Without being fully aware of it, I find myself defending Peter Carlsson and describe the mechanisms behind obsessive-compulsive disorder. What appears to be crazy often isn’t. On the contrary, individuals with obsessive-compulsive disorder are often the last ones who would really harm anyone.

“If that’s the case, then why are you telling me this?”

“Because of the car,” I answer quietly. “He drives a Volvo Cross Country. And because his sister was in my class in elementary school.”

“His sister?”

“Petra.” I look down at the table. “She was sick. She had a leg injury, after a cancer operation, I think. We… we teased her.”

“Who’s we?”

“The girls in my class. My best friend Carolina was the worst, but I wasn’t that much better myself.” I put my head in my hands and try to get rid of all the images that have tormented me since I realized the connection among Peter, his sister, and me.

Markus sits in silence. He is clearly trying to process and analyze what I have just told him. He needs to assess the weight of my story.

“Are you afraid of him?”

Markus’s question is clear and concrete.

“I’m terrified of him.”

My admission surprises even me.

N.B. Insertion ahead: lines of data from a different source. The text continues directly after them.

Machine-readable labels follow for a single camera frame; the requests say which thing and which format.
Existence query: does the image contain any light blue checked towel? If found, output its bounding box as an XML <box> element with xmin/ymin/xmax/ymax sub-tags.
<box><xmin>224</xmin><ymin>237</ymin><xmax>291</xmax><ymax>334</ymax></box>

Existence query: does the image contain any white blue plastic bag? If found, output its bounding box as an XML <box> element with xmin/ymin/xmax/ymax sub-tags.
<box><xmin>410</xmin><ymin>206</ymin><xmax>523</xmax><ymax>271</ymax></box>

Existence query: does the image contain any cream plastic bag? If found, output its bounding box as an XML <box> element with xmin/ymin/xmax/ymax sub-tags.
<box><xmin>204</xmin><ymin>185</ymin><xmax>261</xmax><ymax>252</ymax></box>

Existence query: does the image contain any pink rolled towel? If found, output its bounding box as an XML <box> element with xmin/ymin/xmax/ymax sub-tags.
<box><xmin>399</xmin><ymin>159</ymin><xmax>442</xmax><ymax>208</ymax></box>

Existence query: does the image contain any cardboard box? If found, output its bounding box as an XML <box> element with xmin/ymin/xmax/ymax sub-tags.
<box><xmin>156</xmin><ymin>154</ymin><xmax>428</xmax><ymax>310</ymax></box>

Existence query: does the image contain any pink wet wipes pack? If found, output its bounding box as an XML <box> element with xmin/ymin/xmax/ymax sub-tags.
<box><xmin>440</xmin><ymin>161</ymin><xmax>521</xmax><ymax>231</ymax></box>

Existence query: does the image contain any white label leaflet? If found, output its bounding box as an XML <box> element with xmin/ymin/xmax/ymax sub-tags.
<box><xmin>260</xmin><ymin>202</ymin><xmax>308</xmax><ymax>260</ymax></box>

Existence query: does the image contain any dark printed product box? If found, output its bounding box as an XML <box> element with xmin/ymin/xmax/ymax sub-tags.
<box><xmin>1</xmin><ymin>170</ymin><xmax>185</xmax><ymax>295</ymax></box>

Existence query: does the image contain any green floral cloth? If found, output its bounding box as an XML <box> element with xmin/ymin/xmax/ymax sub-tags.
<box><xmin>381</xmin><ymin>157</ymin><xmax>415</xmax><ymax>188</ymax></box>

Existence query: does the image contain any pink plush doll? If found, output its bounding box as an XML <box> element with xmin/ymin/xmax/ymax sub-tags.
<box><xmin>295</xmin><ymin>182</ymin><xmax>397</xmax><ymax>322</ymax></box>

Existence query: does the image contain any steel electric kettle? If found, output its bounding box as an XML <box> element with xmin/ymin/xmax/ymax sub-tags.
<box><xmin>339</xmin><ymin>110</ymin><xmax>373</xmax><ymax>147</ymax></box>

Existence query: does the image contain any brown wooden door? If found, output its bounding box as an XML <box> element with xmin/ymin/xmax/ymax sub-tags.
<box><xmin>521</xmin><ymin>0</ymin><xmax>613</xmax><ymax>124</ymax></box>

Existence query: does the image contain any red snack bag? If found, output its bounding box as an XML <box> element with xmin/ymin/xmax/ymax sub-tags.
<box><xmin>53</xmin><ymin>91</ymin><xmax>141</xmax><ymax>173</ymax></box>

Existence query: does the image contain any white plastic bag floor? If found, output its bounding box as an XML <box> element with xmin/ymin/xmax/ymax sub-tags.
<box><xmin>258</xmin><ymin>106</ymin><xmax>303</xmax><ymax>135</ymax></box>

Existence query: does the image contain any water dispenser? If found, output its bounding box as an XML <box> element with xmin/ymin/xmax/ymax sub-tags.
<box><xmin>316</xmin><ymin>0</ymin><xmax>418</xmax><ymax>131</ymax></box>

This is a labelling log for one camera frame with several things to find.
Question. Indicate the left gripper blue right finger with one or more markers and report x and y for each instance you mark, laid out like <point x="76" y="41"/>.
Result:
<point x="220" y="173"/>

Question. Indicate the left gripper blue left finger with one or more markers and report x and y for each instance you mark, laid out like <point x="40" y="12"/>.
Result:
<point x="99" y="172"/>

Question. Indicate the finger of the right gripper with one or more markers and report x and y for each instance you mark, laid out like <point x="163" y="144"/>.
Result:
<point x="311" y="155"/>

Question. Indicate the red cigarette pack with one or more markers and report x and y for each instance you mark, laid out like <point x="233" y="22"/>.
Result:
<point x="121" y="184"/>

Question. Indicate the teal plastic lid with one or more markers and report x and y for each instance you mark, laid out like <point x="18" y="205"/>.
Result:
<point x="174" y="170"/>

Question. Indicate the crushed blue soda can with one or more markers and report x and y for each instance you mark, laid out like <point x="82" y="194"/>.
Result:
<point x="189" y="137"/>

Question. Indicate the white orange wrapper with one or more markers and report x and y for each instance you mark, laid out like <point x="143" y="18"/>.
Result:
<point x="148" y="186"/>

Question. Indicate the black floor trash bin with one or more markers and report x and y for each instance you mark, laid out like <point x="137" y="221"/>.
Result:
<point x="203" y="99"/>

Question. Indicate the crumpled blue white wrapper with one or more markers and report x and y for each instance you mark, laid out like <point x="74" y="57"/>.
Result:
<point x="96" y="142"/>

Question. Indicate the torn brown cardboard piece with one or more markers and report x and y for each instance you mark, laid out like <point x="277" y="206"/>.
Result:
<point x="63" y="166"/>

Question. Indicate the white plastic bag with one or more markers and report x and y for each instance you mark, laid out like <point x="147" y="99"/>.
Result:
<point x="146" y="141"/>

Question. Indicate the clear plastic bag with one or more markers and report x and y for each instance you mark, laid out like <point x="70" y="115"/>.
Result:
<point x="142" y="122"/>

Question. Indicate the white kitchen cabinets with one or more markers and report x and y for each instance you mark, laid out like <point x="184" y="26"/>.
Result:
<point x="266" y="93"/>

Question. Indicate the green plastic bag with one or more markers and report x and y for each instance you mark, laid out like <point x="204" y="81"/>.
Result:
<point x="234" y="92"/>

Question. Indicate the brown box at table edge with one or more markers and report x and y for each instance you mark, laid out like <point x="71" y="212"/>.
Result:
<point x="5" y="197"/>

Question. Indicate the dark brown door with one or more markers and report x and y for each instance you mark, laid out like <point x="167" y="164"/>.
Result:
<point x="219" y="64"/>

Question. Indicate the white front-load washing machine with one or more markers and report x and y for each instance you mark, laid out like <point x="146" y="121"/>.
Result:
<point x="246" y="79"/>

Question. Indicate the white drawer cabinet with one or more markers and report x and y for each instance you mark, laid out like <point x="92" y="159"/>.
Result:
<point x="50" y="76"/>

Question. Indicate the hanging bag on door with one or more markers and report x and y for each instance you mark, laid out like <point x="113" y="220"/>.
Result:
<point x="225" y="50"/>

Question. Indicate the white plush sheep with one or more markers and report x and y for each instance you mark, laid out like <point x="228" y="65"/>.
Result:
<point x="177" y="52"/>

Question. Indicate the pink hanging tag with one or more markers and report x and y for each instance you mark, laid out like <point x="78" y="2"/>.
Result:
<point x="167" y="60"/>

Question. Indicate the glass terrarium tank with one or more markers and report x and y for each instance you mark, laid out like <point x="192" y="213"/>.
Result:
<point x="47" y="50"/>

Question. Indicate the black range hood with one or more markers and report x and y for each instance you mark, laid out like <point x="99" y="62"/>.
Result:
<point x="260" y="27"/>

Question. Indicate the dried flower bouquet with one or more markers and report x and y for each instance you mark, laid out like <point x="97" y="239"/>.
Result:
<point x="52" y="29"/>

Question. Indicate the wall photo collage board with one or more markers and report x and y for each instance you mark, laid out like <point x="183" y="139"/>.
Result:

For the first time I have admitted to myself just how scared I am of this man.

“Okay, give me his information. I’ll make sure Sonja checks him out.”

I give Markus a slip of paper with Peter’s full name, address, and personal identity number on it. We sit in silence and look at each other. It is hard to recreate the mood we were in before we started this serious conversation. Markus hesitantly strokes my cheek. Then he waves a waitress over and orders two more beers.

“Have you thought about Christmas?” he asks, abruptly changing subject.

“Christmas?”

“Christmas. Five days from now. What are you going to do?”

I imagine sitting with my parents, sisters, brothers-in-law, and nieces and nephews in Mom and Dad’s brick house in Huddinge. It’s impossible. I don’t want to go. I can’t.

“I just want to stay home.” The answer came out quickly, before I had time to remember that I don’t have a home right now.

“You can’t stay at
home
, Siri.”

Markus sounds as if he’s losing patience with me, as he drums the snuffbox lightly against the table.

“I can stay in the apartment.”

The thought of Christmas Eve alone in the little studio apartment on Kungsholmen does not feel all that terrible. I don’t really care about Christmas anyway. I can watch TV shows and drink red wine.

“I have to work, so I can’t be with you.”

Markus looks worried, which annoys me. I don’t need a nanny. I have lived alone for over a year, spent a Christmas without Stefan, and don’t need to be taken care of the way Markus thinks I do.

I shake my head. “It’s okay. I’ll manage.”

“Have you talked to your mom and dad?” He looks doubtful.

“Yes, of course I’ve talked to them, but we aren’t going to celebrate Christmas together. We send Christmas presents to each other. That’s enough.”

His concern is touching, but it also provokes me. Markus picks up on my feeling. Perhaps it’s his keen perception that makes me feel so strongly about him.

“Sorry, I don’t mean to pry, I’m just wondering: Have you even
told
them what has happened?”

“It’s complicated…”

“Maybe I’m dense, but how is it complicated? A crazy murderer is after you and you don’t even tell your family because of some sort of misdirected consideration? If I were you—”

“Yes, but you aren’t! Stop treating me like a child.”

I don’t mean to shout, but without realizing it, I have stood up and raised my voice loud enough to stop the conversations at the tables around us. “Bitch,” I hear one of the tipsy regulars mumble from a table near the bar.

Without saying a word, I grab my coat and bag and rush toward the exit. “Merry Christmas,” another drunk says, just as I open the door and disappear into the darkness.